We have over 4,400 active rental systems spread across every active shale basin in the U.S. I said earlier, roughly 200 customers, 43 field locations, and six manufacturing centers of excellence. Very stable, very loyal workforce, which we're proud to call part of Flowco. I think as you look at our company and you compare it to the rest of the oilfield service sector, the production focus cannot be overemphasized.

This page attempts to boil down into a couple of statistics, really what causes us to stand apart. And if you look at the bottom left-hand graph on this page, you can see that producer operating expenses are projected to grow at roughly a 4% CAGR for the next several years. And this is in the face of what the market is telling us is a flattening production profile. So how does that happen? Why do we think that production will be flat, while the expenditures on maintaining that production will actually grow? It has everything to do with the fact that this industry has to run hard to stay flat, right? The decline curve never sleeps.

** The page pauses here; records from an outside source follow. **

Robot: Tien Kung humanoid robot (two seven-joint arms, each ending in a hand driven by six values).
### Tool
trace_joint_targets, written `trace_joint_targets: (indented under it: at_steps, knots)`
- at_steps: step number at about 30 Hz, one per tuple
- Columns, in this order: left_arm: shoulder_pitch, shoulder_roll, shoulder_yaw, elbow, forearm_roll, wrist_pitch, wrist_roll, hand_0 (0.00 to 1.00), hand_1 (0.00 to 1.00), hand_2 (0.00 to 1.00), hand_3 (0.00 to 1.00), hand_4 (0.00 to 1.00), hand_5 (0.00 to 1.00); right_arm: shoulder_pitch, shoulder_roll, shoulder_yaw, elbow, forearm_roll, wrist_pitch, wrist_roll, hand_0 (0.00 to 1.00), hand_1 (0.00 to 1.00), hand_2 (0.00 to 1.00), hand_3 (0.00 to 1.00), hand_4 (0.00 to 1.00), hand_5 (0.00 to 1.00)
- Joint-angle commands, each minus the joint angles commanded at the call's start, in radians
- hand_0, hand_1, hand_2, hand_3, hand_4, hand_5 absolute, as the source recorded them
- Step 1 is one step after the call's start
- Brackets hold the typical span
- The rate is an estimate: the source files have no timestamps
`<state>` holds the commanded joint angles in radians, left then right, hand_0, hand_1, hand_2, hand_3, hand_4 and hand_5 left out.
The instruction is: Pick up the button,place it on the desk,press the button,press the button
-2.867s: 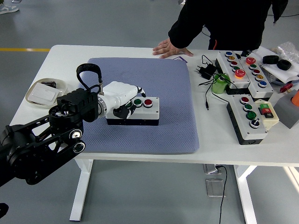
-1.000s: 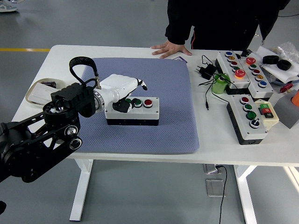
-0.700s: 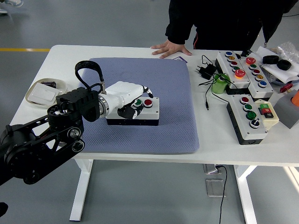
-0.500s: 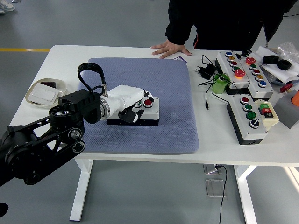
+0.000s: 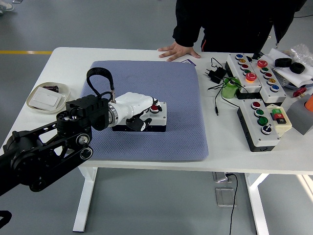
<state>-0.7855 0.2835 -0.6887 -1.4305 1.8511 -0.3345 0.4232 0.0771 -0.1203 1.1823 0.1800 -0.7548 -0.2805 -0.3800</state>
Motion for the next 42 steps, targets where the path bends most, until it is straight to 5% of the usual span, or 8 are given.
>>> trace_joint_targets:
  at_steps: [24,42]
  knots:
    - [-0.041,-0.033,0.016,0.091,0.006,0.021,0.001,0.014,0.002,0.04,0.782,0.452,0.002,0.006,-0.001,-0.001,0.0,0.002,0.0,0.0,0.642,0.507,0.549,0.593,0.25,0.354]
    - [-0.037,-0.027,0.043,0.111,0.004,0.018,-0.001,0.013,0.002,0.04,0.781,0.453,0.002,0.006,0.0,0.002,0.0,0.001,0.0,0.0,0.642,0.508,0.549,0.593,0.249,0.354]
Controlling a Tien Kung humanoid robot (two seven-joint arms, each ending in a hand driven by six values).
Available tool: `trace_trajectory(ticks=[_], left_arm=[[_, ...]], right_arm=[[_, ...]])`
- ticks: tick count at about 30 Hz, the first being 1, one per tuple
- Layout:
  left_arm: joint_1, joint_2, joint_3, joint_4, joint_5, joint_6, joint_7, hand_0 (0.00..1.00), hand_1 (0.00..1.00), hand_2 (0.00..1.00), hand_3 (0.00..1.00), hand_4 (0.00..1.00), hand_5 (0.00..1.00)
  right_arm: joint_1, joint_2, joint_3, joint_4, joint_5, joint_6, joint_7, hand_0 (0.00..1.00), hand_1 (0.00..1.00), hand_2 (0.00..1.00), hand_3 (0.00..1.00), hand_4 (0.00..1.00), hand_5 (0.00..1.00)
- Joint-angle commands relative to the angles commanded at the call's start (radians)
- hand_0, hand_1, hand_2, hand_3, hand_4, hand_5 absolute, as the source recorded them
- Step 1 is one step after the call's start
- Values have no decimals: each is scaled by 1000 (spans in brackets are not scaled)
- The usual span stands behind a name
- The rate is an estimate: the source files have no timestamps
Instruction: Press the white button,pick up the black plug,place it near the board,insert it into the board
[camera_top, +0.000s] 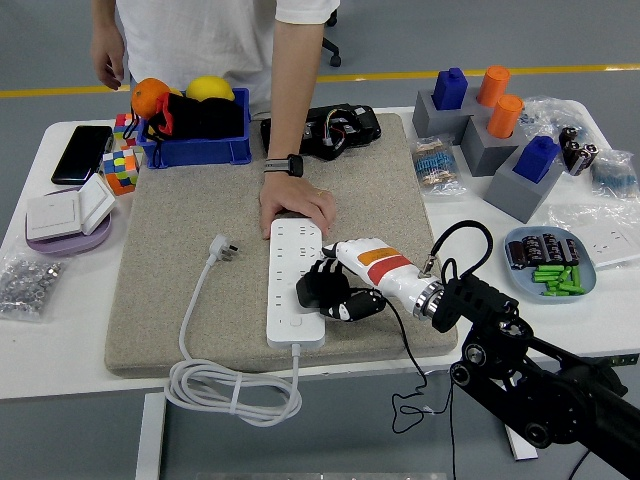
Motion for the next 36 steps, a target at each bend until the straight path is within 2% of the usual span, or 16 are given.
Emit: trace_trajectory(ticks=[5, 6, 11, 12, 23, 24, 36], left_arm=[[0, 0, -1, 0, 2, 0, 0, 474, 497, 501, 585, 568, 259], [0, 0, -1, 0, 2, 0, 1, 474, 497, 500, 585, 566, 259], [-1, 0, -2, 0, 2, 0, 0, 474, 497, 500, 585, 566, 259], [-1, 0, -2, 0, 2, 0, 0, 474, 496, 501, 585, 567, 259], [-1, 0, -2, 0, 4, -1, 0, 474, 497, 500, 585, 567, 260], [-1, 0, -3, 0, 5, -1, 0, 474, 496, 501, 585, 566, 260], [-2, 0, -3, 0, 5, -2, 1, 474, 498, 501, 586, 566, 260]], right_arm=[[-1, 0, -1, 0, 4, 6, 3, 216, 158, 248, 558, 798, 2], [0, 0, -1, 0, 6, 6, 4, 330, 333, 384, 578, 910, 84], [1, -1, 1, 0, 10, 4, 10, 330, 333, 384, 578, 910, 84], [1, -1, 1, -1, 10, 4, 11, 339, 430, 459, 585, 967, 146], [1, 0, 2, -4, 11, 10, 8, 344, 437, 471, 587, 970, 143], [1, 0, 2, -5, 11, 11, 8, 373, 479, 516, 604, 998, 183], [3, 0, 4, -6, 18, 11, 17, 406, 495, 528, 609, 998, 191]])
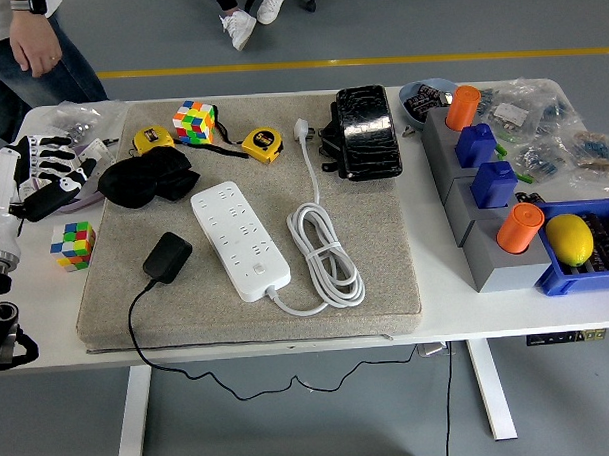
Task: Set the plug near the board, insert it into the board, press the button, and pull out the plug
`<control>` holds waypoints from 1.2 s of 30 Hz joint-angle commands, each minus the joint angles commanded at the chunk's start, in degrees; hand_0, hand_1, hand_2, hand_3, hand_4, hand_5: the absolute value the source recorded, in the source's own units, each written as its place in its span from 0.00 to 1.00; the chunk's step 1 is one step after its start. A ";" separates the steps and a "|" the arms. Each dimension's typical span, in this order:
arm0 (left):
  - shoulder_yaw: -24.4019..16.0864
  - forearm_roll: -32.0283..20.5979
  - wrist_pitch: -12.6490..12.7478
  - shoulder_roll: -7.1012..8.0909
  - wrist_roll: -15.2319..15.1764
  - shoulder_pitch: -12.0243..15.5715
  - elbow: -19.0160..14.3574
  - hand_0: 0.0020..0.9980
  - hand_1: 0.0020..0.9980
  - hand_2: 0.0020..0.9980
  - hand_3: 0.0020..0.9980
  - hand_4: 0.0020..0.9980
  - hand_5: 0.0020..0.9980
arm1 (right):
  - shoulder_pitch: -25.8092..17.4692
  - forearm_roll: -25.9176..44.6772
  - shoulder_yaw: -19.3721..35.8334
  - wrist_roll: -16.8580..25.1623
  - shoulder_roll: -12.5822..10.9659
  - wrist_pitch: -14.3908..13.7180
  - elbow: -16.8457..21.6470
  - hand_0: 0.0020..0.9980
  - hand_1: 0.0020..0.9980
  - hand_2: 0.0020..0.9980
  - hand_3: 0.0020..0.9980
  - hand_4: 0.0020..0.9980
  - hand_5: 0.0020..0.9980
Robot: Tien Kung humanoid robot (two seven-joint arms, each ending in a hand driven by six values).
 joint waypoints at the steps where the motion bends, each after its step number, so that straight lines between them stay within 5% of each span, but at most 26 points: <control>1: -0.43 0.09 -0.09 -0.06 0.13 -0.11 0.01 0.34 0.44 0.51 0.58 0.85 0.31 | 0.12 0.06 -0.22 -0.02 -0.04 0.04 -0.05 0.56 0.65 0.61 0.53 0.90 0.43; 36: -2.15 0.60 -1.24 -0.33 1.48 -0.38 -0.79 0.35 0.44 0.51 0.59 0.84 0.31 | 1.29 0.89 -3.26 0.08 -1.17 -0.06 -0.46 0.56 0.65 0.61 0.53 0.90 0.44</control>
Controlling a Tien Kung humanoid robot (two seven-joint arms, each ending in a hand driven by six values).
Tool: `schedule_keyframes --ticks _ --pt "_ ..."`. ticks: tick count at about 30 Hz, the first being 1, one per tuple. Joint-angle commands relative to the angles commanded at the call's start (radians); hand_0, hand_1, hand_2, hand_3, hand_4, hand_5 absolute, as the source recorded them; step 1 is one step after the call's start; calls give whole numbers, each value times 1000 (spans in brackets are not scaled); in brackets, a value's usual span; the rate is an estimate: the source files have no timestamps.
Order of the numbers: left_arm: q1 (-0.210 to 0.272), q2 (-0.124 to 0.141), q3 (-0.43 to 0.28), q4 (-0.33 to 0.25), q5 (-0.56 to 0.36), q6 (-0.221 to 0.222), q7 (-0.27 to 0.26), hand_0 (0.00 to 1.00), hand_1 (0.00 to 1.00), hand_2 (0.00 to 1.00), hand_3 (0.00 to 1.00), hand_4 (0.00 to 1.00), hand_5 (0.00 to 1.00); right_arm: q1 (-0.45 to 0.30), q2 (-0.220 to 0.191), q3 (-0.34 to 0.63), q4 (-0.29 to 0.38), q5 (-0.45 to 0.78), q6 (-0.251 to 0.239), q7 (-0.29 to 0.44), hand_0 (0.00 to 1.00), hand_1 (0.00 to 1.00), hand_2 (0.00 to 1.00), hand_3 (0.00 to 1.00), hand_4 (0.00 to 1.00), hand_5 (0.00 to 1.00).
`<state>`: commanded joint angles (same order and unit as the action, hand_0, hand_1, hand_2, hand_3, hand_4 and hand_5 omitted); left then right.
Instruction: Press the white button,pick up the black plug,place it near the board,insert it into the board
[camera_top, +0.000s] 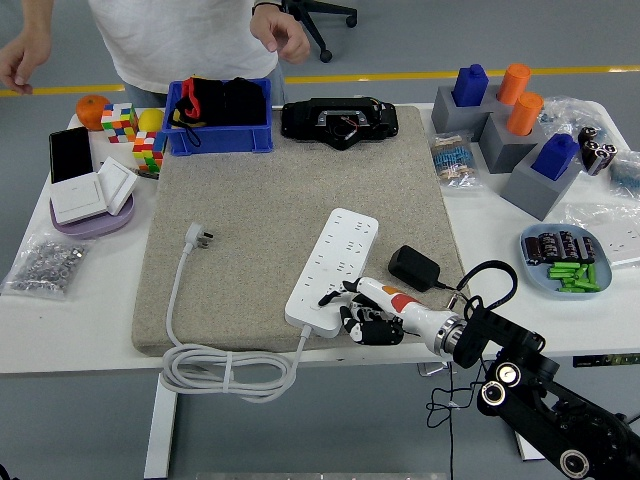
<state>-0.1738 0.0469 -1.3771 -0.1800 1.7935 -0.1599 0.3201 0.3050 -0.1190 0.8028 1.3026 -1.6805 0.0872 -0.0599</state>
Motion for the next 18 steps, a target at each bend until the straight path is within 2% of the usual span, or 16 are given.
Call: schedule_keyframes --ticks 18 --pt "-3 4 4 0 4 -2 0 692 636 612 639 561 203 13 4 -25 -30 -1 0 -2 2 2 51 700 238 2"
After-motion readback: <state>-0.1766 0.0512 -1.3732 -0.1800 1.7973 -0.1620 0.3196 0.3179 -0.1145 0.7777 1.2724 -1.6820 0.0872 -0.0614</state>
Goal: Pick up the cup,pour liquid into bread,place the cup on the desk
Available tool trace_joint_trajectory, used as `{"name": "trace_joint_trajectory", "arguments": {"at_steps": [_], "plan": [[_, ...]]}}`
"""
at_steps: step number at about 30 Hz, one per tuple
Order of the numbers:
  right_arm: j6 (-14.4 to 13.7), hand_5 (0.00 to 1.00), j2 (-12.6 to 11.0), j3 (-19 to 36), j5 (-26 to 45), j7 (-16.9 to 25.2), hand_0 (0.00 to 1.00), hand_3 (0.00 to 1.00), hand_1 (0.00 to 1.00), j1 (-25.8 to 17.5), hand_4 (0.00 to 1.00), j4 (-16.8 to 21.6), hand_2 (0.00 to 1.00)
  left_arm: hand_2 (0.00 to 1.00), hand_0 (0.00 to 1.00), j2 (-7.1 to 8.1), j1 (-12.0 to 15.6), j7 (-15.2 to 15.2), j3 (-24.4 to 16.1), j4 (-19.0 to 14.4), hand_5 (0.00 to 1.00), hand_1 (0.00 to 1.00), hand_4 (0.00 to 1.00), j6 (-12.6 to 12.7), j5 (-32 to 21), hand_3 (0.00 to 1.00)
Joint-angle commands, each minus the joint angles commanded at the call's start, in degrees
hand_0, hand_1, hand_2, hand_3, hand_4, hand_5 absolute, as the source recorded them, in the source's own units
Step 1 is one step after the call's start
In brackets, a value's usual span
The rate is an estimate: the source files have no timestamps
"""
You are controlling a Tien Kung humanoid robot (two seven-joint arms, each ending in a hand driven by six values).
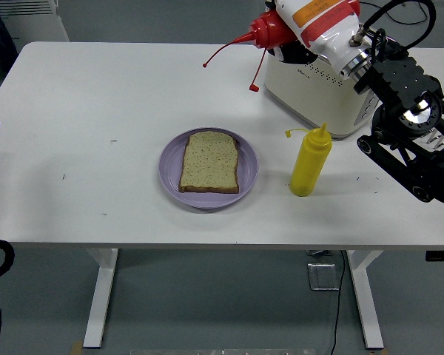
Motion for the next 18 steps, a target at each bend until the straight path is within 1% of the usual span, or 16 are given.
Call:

Oil companies are continually bringing on new production to replace production that is declining. Therefore, you have more wellbores that are with us for decades at a time, that need to be managed over the life of that well. That's why, very simply, OpEx continues to rise as production flattens. The beauty of our business model is that we are there for the life of the well. We have a suite of technologies that we can offer an oil company early, as the well is turned on. As the well matures, that operator has to switch to a different form of artificial lift to maximize the production out of that wellbore, and we're there for that changeover. As the life of the well is into its second decade, we're there for kind of the final form of lift as well.

The beauty of all of this is, if you're there early, you're there as an incumbent, you're allowed to be first in line in the customer's office to talk about the new solution as the well matures. Our vapor recovery systems are there for the life of the well pad, and they have a similar characteristic of downsizing as well pads mature from large to medium to small, to more optimally produce hydrocarbons from the well pad. At a really high level, just to orient you on our artificial lift business, we participate in a roughly $15 billion market globally. Roughly half of that is in the United States, and of the half of the $7 billion-$8 billion market in the United States, we participate today in roughly half of that.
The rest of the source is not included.